* [What you will do]: The line containing "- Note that" and all lines following it in the listing below are to be reproduced exactly, with no other lines.

* [Given information]:
▬▬▬

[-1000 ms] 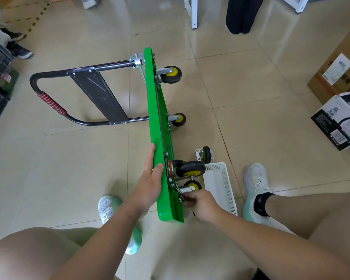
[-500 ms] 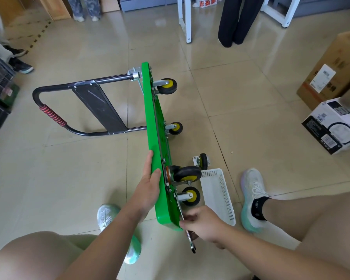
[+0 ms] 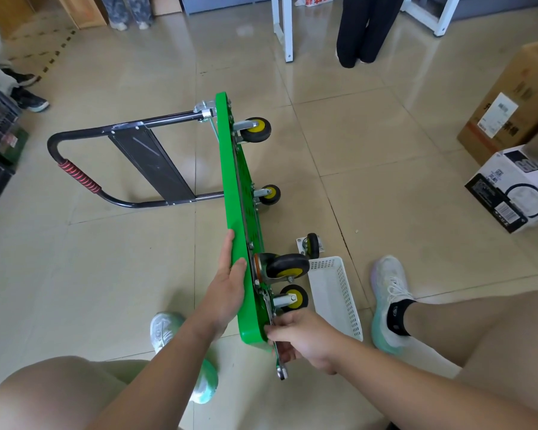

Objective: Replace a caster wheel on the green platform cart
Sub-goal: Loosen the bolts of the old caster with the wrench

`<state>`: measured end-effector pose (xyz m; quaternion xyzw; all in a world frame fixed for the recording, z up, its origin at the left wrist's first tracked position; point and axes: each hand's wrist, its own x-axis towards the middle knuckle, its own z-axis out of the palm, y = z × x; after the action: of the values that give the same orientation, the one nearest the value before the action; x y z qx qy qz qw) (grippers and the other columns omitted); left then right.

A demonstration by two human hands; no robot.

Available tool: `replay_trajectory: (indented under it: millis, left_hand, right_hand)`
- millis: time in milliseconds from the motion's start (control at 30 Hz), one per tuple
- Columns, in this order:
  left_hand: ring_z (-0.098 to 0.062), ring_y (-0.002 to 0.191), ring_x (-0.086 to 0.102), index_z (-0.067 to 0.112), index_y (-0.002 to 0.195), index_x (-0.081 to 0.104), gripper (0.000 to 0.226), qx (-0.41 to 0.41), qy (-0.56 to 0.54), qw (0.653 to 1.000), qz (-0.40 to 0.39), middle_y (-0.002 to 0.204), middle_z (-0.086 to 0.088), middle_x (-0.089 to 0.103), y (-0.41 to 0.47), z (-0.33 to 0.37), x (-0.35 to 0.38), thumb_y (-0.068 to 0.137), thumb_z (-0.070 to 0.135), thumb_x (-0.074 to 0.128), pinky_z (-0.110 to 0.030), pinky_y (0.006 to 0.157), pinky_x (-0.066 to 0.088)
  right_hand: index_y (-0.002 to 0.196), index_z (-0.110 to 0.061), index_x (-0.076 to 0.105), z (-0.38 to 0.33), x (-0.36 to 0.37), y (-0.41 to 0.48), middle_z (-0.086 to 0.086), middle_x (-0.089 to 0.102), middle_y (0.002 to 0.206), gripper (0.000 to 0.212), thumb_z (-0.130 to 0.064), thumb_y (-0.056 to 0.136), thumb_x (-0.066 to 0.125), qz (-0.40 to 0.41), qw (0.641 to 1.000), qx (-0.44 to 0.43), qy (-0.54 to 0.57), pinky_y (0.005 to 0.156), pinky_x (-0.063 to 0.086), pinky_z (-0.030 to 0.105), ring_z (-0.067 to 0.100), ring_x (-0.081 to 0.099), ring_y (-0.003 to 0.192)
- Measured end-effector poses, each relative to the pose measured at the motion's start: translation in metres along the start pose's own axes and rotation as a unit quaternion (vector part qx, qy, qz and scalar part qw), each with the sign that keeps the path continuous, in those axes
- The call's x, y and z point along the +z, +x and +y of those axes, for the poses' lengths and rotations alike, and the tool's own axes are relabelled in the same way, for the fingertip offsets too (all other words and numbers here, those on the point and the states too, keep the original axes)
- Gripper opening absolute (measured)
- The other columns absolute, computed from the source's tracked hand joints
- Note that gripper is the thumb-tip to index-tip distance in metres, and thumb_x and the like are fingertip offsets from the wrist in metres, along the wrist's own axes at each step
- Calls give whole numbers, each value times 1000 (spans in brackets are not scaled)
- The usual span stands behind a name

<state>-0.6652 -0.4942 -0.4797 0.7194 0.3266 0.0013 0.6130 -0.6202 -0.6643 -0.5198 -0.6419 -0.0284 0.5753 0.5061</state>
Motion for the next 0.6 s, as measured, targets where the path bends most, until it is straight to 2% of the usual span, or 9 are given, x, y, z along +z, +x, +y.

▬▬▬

* [Completed exercise]:
- Note that gripper is the thumb-tip to index-tip distance in metres, and thumb_x and the like are fingertip offsets from the wrist in metres, along the wrist's own axes at each step
- Calls give whole numbers, each value times 1000 (spans in brackets are not scaled)
- The usual span stands behind a name

<state>-0.6652 -0.4942 -0.4797 0.7194 0.3266 0.0013 0.6130 -0.6202 -0.6643 -0.5198 -0.6419 -0.0284 0.5753 0.5061</state>
Motion for the next 0.6 s, as measured, targets where the path bends most, until it is straight to 2% of the usual span, or 9 are given, x, y, z along +z, +x, +y.

This answer leaves nothing further to address.